This Petition for Review on Certiorari[2]
seeks the reversal of the Resolutions dated May 15, 2006[3]
and August 4, 2006[4] of
the Court of Appeals (CA) in CA-G.R. SP No. 93991, which dismissed petitioner
William Endeliseo Barrogas Petition for Certiorari for procedural
infirmities, as well as the Decision[5]
dated August 25, 2005 and Resolution[6]
dated January 31, 2006 of the National Labor Relations Commission (NLRC), with
respect to the dismissal of petitioners claim of constructive dismissal against
respondents Data Center College of the Philippines and its President and General
Manager, Wilfred Bactad.
Factual
Antecedents
On November 11, 1991, petitioner was
employed as an Instructor in P1,200.00 allowance for board and lodging during his stint as
instructor in UNP-Vigan.

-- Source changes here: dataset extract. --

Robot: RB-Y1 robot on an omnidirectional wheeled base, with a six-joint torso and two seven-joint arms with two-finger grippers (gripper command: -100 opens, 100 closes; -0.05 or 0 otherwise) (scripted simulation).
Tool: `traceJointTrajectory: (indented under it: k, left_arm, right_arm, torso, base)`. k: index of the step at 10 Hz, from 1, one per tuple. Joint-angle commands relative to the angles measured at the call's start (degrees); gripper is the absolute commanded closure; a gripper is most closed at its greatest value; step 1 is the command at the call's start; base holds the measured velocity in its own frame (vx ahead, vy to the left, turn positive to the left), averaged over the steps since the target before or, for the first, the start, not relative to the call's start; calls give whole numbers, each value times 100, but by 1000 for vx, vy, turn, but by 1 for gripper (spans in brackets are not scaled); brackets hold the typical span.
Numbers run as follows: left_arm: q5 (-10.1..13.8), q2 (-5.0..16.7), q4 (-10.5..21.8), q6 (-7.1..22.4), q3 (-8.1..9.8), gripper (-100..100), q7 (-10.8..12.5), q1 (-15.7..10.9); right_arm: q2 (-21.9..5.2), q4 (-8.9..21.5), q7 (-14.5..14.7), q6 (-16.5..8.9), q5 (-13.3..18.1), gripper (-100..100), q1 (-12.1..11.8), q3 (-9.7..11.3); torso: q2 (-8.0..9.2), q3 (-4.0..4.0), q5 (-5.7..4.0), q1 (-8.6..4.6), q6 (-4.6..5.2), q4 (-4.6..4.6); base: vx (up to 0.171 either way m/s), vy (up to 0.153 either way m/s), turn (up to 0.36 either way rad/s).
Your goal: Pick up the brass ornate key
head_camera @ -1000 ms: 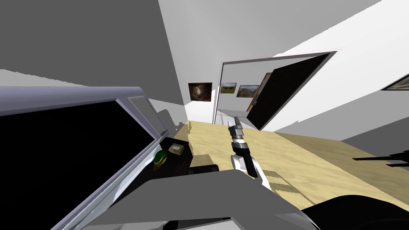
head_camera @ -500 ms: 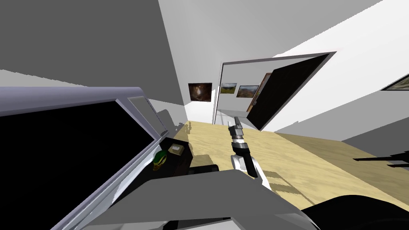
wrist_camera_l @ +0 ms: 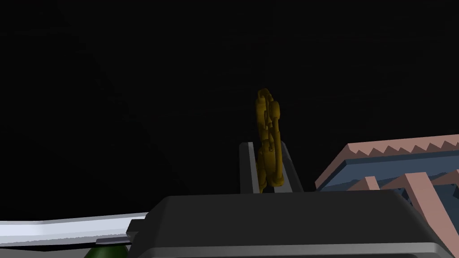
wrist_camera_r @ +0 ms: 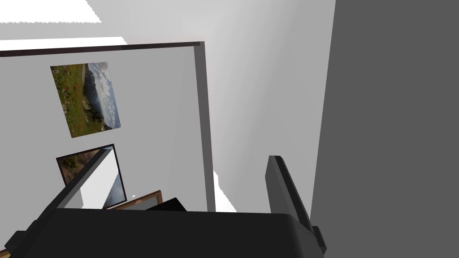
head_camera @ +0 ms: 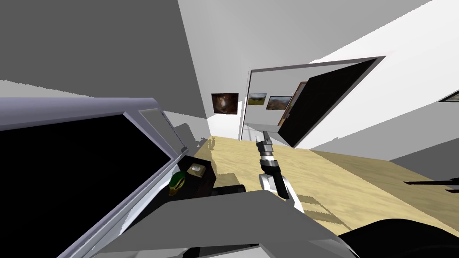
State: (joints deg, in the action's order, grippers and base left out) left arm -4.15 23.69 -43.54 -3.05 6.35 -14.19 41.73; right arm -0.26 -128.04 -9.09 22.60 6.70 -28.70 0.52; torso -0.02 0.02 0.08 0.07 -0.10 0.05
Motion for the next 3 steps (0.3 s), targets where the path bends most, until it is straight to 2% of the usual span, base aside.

In 1994, he was
recalled to Laoag campus. On October 3, 2003, petitioner received a Memorandum[9]
transferring him to Data Center College Bangued, Abra branch as Head for
Education/Instructor due to an urgent need for an experienced officer and
computer instructor thereat.
However, petitioner declined to
accept his transfer to Abra citing the deteriorating health condition of his father
and the absence of additional remuneration to defray expenses for board and
lodging which constitutes implicit diminution of his salary.[10]
On November 10, 2003, petitioner
filed a Complaint[11]
for constructive dismissal against respondents.

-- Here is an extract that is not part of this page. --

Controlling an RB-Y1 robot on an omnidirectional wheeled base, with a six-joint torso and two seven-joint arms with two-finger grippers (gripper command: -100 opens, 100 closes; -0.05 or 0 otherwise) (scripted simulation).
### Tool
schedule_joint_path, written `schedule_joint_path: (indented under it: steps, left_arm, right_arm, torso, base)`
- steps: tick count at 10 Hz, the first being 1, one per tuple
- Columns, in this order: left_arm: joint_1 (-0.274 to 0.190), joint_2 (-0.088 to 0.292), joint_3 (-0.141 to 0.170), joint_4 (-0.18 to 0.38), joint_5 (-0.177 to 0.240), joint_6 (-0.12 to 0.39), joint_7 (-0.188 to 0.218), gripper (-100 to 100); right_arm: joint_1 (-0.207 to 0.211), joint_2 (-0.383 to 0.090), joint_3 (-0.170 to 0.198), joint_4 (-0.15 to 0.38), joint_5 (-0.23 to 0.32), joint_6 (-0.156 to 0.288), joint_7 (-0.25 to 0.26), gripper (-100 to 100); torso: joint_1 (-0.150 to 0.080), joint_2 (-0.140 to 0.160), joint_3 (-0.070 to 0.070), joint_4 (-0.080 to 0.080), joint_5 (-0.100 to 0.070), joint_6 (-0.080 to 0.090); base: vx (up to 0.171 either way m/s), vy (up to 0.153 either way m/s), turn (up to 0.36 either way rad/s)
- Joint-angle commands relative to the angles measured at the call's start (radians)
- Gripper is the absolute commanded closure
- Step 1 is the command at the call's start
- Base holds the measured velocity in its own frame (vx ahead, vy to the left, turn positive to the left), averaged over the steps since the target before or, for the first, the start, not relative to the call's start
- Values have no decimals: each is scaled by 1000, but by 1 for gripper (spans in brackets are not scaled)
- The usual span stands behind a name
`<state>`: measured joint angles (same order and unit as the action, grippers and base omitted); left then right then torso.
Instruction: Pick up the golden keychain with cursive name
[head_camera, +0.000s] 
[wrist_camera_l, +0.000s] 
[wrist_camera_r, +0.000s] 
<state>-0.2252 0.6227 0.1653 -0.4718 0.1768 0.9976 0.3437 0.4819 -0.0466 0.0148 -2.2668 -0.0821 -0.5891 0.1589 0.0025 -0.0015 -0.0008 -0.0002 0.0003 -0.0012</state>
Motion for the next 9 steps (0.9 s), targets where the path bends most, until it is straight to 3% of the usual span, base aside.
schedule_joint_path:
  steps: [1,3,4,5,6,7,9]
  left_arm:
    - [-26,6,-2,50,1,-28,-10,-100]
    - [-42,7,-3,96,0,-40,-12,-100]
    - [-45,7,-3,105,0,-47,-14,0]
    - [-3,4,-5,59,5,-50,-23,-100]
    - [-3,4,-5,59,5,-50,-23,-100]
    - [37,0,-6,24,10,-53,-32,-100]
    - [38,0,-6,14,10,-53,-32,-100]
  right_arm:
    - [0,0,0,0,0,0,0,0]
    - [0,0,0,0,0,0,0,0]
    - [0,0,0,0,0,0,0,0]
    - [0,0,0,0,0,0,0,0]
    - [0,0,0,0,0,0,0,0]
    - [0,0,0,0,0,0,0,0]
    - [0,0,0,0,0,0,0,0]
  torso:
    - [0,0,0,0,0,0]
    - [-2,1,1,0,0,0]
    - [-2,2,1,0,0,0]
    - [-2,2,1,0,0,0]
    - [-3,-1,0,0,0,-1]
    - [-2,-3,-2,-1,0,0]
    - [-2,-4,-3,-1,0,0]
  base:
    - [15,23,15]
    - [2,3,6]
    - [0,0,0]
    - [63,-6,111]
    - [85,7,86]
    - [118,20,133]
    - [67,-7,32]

Petitioner alleged that his proposed transfer to Abra constitutes a
demotion in rank and diminution in pay and would cause personal inconvenience
and hardship. He argued that although he
was being transferred to Abra branch supposedly with the same position he was
then holding in Laoag branch as Head for Education, he later learned through a Memorandum[12]
from the administrator of Abra branch that he will be re-assigned merely as an
instructor, thereby relegating him from an administrative officer to a
rank-and-file employee. Moreover, the
elimination of his allowance for board and lodging will result to an indirect
reduction of his salary which is prohibited by labor laws. Petitioner also claimed that when he questioned
the indefinite suspension of the scholarship for post-graduate studies extended
to him by respondents,[13]
the latter became indifferent to his legitimate grievances which eventually led
to his prejudicial re-assignment. He averred
that his transfer is not indispensable to the schools operation considering
that respondents even suggested that he take an indefinite leave of absence in
the meantime if only to address his personal difficulties.[14]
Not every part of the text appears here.